2. ¡Resucitó! !Aleluya, alegría! ¡Aleluya, aleluya!, éste es el grito que, desde hace veinte siglos, dicen hoy los cristianos, un grito que traspasa los siglos y cruza continentes y fronteras. Alegría, porque Él resucitó. Alegría para los niños que acaban de asomarse a la vida y para los ancianos que se preguntan a dónde van sus años; alegría para los que rezan en la paz de las iglesias y para los que cantan en las discotecas; alegría para los solitarios que consumen su vida en el silencio y para los que gritan su gozo en la ciudad.
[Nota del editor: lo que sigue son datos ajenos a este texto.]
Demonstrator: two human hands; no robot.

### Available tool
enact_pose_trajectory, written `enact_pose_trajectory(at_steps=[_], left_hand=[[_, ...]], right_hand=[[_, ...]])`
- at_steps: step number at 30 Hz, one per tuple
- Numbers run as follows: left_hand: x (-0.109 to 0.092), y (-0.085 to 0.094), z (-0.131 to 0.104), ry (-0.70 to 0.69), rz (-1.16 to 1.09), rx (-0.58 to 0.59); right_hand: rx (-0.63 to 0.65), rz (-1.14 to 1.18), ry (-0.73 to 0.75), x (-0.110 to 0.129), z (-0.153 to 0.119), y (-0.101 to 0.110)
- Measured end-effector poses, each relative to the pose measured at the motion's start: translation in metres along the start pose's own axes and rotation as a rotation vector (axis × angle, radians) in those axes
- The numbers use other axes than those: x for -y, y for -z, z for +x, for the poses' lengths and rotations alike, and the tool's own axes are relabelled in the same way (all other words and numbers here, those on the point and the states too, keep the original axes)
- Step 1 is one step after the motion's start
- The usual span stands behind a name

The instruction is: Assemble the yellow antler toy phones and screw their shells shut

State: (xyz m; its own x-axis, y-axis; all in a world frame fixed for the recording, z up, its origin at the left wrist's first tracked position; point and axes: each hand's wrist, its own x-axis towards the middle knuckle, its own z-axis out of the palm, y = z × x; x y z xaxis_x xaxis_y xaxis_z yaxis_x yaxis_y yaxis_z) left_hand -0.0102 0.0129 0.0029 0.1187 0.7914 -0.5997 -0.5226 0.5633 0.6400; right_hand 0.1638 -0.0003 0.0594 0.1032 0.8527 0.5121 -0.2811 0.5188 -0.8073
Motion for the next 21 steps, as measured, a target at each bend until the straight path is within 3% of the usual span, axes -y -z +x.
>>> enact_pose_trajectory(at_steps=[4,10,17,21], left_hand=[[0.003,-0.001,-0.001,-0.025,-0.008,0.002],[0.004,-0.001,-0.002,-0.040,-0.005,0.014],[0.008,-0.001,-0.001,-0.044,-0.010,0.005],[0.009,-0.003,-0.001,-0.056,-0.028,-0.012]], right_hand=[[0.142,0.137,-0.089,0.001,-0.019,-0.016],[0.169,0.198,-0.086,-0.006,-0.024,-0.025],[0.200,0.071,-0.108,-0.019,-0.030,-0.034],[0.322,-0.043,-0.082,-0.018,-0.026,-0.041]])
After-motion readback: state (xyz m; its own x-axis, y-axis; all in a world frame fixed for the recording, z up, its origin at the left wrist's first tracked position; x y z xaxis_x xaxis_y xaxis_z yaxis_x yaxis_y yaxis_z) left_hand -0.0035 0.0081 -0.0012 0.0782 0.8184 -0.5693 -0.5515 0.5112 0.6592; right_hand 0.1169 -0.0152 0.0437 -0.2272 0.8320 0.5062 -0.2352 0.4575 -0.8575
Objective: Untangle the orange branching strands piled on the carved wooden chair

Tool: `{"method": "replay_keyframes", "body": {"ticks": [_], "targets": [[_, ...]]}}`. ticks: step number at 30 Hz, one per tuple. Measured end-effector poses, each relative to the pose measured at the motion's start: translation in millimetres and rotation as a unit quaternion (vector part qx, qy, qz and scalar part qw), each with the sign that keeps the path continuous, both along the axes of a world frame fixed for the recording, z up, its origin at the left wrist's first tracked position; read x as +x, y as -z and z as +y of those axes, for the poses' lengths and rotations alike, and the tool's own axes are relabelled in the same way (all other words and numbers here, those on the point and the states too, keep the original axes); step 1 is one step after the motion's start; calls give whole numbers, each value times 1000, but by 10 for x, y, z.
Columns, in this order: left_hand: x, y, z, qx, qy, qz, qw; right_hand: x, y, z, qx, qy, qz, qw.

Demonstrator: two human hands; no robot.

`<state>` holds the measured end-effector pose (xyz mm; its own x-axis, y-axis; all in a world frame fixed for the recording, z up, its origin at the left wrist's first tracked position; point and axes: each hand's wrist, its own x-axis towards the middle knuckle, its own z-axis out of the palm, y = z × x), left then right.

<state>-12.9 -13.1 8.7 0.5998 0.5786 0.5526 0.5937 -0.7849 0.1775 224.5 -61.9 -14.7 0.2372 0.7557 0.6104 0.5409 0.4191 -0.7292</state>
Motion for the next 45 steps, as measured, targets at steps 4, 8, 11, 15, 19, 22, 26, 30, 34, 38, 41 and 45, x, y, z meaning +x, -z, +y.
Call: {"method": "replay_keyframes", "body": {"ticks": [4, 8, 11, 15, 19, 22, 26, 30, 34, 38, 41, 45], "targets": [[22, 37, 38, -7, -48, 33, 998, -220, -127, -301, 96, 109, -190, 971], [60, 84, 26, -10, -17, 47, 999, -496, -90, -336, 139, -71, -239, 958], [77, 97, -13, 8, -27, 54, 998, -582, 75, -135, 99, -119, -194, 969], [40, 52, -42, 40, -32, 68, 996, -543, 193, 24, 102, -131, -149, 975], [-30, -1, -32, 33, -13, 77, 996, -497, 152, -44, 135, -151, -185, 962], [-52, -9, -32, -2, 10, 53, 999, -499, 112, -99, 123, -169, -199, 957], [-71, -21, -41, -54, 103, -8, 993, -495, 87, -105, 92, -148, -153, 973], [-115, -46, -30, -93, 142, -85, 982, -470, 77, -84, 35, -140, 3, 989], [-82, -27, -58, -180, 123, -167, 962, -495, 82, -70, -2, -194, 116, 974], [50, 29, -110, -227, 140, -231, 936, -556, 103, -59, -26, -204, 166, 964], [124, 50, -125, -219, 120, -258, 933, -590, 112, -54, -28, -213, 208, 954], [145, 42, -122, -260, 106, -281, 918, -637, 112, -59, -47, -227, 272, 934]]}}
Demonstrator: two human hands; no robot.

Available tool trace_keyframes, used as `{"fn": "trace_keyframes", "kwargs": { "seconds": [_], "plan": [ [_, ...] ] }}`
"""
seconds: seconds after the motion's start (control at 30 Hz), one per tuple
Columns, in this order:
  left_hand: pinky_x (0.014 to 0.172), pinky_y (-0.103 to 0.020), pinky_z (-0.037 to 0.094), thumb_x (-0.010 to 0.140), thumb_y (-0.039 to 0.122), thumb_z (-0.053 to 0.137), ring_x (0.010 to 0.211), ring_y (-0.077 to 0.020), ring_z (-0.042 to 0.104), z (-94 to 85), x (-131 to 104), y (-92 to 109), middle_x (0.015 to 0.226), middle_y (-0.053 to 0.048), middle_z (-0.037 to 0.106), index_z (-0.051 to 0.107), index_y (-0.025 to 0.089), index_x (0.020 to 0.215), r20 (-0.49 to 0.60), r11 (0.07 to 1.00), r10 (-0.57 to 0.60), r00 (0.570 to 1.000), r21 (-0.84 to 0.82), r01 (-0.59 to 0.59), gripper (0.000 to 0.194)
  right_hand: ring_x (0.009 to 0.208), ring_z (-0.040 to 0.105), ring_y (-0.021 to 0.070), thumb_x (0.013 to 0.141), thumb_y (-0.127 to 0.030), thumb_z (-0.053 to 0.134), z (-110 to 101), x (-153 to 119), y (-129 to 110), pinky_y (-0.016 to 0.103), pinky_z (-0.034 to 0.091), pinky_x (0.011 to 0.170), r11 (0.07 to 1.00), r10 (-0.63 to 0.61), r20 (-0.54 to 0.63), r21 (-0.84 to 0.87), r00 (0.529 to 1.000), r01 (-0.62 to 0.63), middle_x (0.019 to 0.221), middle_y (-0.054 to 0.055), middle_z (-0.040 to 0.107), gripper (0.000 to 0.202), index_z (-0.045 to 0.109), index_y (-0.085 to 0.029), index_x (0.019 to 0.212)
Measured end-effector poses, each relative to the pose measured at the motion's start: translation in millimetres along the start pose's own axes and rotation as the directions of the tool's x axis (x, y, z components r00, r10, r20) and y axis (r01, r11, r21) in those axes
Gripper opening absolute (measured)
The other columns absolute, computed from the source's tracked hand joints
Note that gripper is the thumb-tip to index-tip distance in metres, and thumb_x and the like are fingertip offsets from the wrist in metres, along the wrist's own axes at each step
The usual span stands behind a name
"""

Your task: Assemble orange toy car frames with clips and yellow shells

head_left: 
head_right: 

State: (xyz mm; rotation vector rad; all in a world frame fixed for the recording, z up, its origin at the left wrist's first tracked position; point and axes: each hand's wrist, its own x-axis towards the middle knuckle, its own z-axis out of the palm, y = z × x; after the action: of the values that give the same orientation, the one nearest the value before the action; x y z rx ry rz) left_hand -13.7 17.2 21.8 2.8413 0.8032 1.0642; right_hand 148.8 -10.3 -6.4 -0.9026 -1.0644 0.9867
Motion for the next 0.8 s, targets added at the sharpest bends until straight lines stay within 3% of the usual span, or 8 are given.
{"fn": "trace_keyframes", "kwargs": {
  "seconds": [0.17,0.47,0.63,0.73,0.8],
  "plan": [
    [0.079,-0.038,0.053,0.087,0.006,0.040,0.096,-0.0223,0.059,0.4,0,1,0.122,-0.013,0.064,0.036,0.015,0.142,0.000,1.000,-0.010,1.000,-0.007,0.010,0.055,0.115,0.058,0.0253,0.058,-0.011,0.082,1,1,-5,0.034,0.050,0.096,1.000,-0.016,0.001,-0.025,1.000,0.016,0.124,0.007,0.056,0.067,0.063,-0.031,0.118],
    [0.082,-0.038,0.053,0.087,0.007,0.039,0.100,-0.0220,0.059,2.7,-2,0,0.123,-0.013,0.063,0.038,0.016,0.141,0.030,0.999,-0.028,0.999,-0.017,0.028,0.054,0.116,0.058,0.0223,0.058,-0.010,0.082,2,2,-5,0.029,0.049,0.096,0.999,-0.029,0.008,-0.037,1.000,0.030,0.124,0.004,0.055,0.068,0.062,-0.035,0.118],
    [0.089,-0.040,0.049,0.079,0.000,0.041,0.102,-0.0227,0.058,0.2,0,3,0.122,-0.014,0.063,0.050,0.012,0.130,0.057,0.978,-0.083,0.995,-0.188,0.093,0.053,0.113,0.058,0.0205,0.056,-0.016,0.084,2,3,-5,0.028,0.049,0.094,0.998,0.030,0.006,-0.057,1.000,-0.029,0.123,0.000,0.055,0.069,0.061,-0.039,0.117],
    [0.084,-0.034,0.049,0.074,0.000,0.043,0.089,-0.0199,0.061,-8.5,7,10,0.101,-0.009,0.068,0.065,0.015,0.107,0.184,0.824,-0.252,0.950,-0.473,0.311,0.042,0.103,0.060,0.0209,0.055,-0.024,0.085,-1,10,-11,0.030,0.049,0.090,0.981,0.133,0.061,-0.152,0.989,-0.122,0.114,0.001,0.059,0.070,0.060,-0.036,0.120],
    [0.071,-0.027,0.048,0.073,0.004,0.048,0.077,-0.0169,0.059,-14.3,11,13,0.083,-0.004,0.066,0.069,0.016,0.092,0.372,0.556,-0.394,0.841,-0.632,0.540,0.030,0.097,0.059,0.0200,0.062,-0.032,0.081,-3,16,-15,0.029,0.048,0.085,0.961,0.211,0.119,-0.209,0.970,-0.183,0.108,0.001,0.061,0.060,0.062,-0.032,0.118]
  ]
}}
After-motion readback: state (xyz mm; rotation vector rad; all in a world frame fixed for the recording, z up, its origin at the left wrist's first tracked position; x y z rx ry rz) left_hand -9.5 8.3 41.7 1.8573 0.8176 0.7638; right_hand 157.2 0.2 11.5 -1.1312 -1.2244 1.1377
Como el sol se levanta sobre el mar victorioso, así Cristo se alza encima de la muerte. Como se abren las flores aunque nadie las vea, así revive Cristo dentro de los que le aman. Y su resurrección es un anuncio de mil resurrecciones: la del recién nacido que ahora recibe las aguas del bautismo, la de los dos muchachos que sueñan el amor, la del joven que suda recolectando el trigo, la de ese matrimonio que comienza estos días la estupenda aventura de querer y quererse, y la de esa pareja que se ha querido tanto que ya no necesita palabras ni promesas. Sí, resucitarán todos, incluso los que viven hundidos en el llanto, los que ya nada esperan porque lo han visto todo, los que viven envueltos en violencia y odio y los que de la muerte hicieron un oficio sonriente y normal.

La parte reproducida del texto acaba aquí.